Оба с минуту помолчали.
— Какое печальное зрелище представляет тот человек между двух пушек, там на штирборте, капитан!
— Вы говорите о нашем пленном, Странд? О, я бы от всего сердца желал, чтобы он был где-нибудь в другом месте. Больше всего хотел бы я, чтобы он был на своем люгере и чтобы мы пошли на него в четвертый раз, хотя вы этого и не одобряете, Странд.
— Нередко совершение казни на корабле приносит ему несчастье, капитан.
Куф задумчиво молчал, а когда это случалось, никто не решался с ним заговаривать. Затем он встал и, не останавливаясь, прошел на противоположный конец корабля, не поднимая головы и с тем же рассеянным взглядом. Все перед ним расступались, давая ему дорогу, и даже сам Винчестер уважал это настроение своего командира и не подошел к нему, хотя имел к нему дело.

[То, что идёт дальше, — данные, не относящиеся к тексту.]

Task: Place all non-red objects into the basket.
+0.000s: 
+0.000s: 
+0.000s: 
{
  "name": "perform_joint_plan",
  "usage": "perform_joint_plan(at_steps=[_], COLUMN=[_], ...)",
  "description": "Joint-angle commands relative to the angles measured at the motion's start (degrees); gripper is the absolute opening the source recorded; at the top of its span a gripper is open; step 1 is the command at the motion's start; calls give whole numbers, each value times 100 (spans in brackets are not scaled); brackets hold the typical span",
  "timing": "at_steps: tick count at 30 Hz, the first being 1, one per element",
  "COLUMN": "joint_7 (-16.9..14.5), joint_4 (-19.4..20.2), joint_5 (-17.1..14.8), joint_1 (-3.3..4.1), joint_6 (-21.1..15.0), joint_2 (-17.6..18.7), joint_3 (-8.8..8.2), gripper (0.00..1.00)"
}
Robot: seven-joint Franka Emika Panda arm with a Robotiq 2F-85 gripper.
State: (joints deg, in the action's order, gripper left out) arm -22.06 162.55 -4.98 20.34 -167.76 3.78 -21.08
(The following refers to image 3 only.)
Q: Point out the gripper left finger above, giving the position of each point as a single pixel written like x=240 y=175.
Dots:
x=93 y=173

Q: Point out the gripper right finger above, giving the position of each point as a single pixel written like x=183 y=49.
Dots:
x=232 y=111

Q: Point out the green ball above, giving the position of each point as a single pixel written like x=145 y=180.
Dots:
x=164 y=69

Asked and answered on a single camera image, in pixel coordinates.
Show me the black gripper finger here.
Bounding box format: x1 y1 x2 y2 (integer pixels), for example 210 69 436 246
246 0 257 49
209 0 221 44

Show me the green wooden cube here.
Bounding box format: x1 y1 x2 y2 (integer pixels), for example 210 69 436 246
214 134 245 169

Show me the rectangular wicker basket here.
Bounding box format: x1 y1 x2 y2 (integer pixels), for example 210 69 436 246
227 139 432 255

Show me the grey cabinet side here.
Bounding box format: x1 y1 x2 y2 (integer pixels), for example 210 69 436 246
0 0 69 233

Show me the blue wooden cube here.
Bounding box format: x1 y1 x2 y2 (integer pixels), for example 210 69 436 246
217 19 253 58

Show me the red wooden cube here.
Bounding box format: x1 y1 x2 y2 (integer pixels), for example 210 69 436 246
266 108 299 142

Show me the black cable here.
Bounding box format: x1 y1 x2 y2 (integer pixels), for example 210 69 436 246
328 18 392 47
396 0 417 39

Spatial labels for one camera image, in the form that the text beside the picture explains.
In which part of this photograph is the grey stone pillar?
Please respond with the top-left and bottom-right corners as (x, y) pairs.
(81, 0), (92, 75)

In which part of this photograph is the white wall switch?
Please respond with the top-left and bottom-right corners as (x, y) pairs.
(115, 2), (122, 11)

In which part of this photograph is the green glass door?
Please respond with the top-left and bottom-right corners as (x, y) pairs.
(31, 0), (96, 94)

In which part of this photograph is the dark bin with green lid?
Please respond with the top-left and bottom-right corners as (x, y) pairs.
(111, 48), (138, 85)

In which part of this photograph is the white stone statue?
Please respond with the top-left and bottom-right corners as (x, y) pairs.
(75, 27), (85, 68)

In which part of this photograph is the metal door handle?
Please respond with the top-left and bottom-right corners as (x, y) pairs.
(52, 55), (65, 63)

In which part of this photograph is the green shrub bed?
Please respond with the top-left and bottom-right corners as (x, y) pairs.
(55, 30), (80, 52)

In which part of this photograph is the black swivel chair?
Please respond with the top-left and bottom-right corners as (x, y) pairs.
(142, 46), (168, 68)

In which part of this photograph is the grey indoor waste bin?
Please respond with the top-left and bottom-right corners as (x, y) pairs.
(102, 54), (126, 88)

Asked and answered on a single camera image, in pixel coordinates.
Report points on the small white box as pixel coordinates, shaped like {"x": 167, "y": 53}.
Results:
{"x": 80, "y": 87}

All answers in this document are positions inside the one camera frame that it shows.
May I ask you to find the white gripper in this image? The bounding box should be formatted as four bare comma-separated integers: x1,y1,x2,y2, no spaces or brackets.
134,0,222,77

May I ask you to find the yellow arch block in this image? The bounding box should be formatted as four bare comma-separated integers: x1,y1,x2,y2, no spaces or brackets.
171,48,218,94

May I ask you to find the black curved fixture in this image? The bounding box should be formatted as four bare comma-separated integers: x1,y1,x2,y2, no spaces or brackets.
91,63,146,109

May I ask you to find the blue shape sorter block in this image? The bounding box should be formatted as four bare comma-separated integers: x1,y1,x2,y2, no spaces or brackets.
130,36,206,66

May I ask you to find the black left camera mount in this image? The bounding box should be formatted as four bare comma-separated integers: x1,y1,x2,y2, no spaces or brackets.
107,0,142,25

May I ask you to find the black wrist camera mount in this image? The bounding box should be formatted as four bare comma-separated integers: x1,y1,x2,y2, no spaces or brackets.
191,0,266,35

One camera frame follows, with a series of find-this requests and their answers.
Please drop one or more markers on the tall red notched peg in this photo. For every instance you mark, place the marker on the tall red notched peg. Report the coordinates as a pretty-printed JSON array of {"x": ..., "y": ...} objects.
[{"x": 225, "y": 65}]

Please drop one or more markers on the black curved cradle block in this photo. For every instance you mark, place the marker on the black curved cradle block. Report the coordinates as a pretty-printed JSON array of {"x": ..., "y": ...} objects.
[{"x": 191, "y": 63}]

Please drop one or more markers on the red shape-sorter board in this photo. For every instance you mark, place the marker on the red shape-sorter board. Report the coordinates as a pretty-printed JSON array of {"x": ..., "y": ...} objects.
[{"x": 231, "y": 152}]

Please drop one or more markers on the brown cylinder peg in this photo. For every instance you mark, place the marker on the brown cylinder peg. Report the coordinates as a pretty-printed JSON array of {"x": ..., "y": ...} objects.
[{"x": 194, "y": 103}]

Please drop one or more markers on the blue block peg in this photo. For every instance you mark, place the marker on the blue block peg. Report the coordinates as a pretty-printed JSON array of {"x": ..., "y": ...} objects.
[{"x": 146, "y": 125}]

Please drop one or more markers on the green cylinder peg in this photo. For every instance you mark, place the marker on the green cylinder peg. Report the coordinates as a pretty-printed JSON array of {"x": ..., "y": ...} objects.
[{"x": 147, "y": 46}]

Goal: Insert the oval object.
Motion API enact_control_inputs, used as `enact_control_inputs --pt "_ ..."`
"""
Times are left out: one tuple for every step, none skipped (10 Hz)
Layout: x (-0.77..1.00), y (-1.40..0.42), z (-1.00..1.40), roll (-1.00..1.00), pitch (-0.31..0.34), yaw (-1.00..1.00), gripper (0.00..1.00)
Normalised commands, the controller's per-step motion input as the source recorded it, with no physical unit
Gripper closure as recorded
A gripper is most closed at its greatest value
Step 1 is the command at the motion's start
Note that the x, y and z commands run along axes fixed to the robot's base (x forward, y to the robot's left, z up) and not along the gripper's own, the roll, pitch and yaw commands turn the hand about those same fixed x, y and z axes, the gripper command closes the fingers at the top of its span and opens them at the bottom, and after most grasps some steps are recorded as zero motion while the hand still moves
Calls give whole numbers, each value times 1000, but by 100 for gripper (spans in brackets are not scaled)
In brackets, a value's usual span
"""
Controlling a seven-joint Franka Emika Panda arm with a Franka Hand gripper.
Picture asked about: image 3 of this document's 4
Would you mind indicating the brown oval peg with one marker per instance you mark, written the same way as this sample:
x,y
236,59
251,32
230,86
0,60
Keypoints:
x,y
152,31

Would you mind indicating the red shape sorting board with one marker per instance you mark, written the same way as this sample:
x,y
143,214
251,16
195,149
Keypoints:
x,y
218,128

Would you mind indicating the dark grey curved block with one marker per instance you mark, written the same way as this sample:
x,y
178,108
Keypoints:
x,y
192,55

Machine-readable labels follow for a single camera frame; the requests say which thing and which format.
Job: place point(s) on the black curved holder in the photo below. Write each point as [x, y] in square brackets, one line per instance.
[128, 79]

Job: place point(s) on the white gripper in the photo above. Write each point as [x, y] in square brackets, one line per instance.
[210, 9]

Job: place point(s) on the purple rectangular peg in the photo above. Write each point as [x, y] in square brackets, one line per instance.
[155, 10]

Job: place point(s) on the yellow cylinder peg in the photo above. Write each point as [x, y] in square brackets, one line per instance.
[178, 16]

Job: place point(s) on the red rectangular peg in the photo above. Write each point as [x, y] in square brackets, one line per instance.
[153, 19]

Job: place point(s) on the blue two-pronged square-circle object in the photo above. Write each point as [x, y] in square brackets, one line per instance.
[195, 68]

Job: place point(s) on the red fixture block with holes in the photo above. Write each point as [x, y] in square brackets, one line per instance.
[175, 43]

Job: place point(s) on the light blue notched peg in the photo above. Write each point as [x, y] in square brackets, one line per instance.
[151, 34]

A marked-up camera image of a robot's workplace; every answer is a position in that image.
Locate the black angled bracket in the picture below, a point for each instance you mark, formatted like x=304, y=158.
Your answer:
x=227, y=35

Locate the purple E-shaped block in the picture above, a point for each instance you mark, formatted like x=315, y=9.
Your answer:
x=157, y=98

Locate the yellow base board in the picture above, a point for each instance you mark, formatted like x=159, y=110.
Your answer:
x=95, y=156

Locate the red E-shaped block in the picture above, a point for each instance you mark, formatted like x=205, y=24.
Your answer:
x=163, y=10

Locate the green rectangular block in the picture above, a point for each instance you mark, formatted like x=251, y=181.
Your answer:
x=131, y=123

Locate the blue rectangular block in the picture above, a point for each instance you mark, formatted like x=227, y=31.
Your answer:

Андреа Баррофальди и Вито Вити все еще находились на корабле и начали понемногу осваиваться с неудобствами непривычных для них условий. Конечно, они не избежали глупого подшучиванья, но в общем к ним относились хорошо, и у них не было причин жаловаться на свое положение, особенно с тех пор, как снова разгорелась надежда на поимку люгера. Они, конечно, знали о смертельном приговоре над Раулем, и так как оба были люди гуманные и сердечные, то, естественно, пожелали повидать его еще раз, чтобы уверить его в своем полном прощении за обман. Они сказали об этом Винчестеру, и тот выжидал теперь удобной минуты спросить на то разрешение капитана.
Наконец Куф очнулся от своей задумчивости, и Винчестер передал ему просьбу двоих итальянцев.
— Бедняга! Ему немного остается жить, если только мы не получим каких-нибудь известий от Клинча. Мы ничем не рискуем, если позволим себе все возможные ему уступки. Допустите к нему всех, кто желает его видеть, Винчестер.
— Даже старика Джунтотарди и его племянницу? И нашего дезертира Вольта? Он также желал бы проститься со своим прежним командиром.